For now, the current use cases for the technology are clear enough for initial adoption, enabling the enhancement of the technology to continue at a more measured pace that is driven by feedback from users.
“We’re still developing it, it’s very much a project with a lot of changes and we’re still figuring a lot of things out. At this point we have something we’re very comfortable showing to a larger audience, and that’s why we’re launching it in public preview.” ~ Dmitry Filimonov, Principal Software Engineer at Grafana Labs
Indeed, as one of the more recent forms of autonomous technology, Agentic AI is still at the stage in its development where it is being constantly enhanced thanks to the close monitoring of its applications in different industries, as well as troubleshooting from real-life use cases.
“We try to get a first version that seems to be ok, show it to the customers, and then act fast on the feedback.” ~ Cyril Tovena, Principal Engineer at Grafana Labs
Crucially, it’s important to remember that the efficiency of AI agents within issue response depends on: 1) how the data used in the investigation is pre-organised, and 2) the specificity of the prompt given to the agents (i.e. the context scope).
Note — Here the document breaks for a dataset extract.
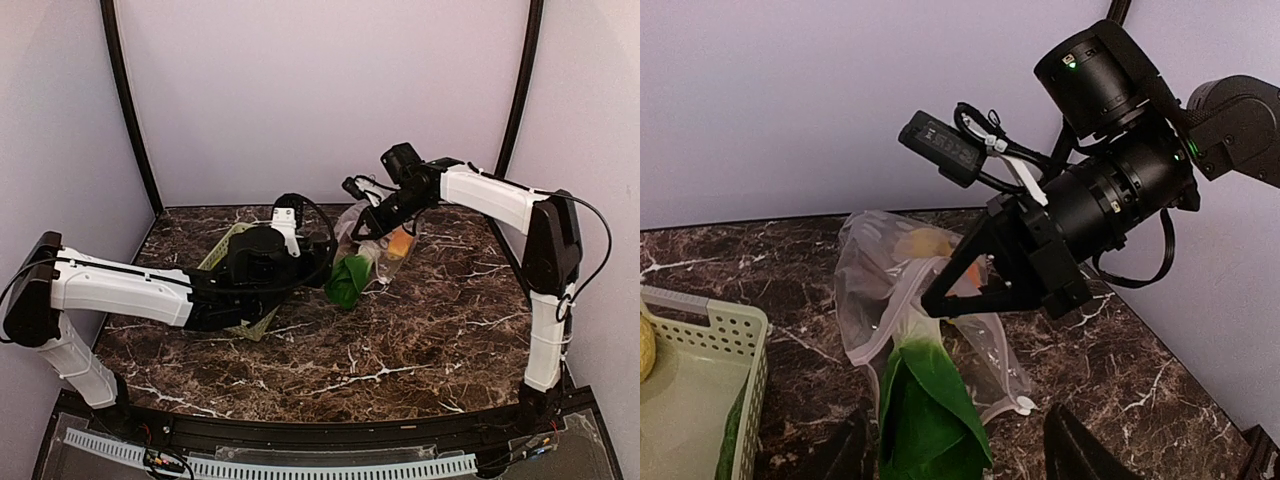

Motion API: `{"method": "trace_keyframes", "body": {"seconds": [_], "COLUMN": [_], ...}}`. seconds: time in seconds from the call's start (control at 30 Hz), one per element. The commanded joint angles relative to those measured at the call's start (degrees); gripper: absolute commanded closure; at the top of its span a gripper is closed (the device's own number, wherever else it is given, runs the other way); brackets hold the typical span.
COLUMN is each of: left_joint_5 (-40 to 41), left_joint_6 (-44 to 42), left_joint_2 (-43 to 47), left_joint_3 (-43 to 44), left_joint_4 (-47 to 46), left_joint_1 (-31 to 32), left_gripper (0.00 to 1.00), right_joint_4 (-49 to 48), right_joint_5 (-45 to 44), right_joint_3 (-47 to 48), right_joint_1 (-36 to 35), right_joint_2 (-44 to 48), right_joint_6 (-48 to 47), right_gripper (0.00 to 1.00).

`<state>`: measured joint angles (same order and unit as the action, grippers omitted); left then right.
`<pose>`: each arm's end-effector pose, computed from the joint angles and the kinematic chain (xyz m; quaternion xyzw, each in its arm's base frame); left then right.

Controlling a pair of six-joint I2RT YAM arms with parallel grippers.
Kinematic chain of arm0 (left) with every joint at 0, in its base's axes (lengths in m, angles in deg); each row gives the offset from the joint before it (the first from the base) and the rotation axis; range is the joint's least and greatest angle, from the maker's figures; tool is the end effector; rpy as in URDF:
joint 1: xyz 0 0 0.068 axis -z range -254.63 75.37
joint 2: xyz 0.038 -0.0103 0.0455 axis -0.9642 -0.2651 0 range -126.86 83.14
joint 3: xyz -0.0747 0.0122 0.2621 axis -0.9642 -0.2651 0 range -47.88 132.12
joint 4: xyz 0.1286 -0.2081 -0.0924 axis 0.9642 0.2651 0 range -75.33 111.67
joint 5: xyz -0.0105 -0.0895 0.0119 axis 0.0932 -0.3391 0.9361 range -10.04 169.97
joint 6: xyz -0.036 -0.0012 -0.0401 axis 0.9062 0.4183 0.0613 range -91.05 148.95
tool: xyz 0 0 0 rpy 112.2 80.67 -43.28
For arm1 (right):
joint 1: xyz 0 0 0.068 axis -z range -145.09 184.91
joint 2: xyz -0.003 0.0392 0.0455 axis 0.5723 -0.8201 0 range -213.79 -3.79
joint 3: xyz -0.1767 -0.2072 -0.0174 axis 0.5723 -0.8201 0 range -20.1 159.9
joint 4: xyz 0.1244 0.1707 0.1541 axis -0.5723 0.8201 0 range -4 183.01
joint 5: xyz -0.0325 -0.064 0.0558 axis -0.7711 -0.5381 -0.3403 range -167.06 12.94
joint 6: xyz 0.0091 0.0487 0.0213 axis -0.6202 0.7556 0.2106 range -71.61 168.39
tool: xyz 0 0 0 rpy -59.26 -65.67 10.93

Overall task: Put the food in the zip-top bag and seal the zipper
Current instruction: Adjust the zipper food storage bag at the center of the board.

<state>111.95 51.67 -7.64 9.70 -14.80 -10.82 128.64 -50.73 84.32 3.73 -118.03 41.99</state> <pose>0.1783 -0.3195 0.2868 0.0697 0.7230 -0.3040 0.6164 0.3723 0.2437 0.2876 -0.3663 0.8492 0.2778 0.2598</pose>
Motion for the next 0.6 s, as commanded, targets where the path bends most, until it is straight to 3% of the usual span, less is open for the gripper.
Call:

“It’s not really a game of launching a lot of agents. That’s what we do right now, but ultimately we would rather have just one agent find the signal and solve the problem. So you want to reduce the amount of leads you have, essentially.” ~ Cyril Tovena, Principal Engineer at Grafana Labs
“If you have a more relevant context, that also really helps. Typically, a prompt will contain quite a lot of information, such as which specific metrics are broken, how long they have been broken for, etc. Because it has more context, the agents won’t need to do as many things. But I think the great thing about our system is that it’s so adaptable; it can do an investigation from the ground up, but it can also do an investigation very quickly and efficiently without digging deep and without starting many agents.” ~ Dmitry Filimonov, Principal Software Engineer at Grafana Labs
Grafana Labs continues to work on these areas through its toolkit in Grafana Cloud, aiming to enhance its agents by cutting out the noise from irrelevant or inaccurate data so that they can focus on the important signals. A major incentive to do this comes from the high costs (both financially and environmentally) of running the agents over large amounts of data.
Ultimately, this underscores the dependency of AI agents on the functionality of the data platform it is operating across. In this sense, Grafana Labs and its customers are well-placed to see significant benefit from Agentic AI, thanks to the strong foundations of its data management.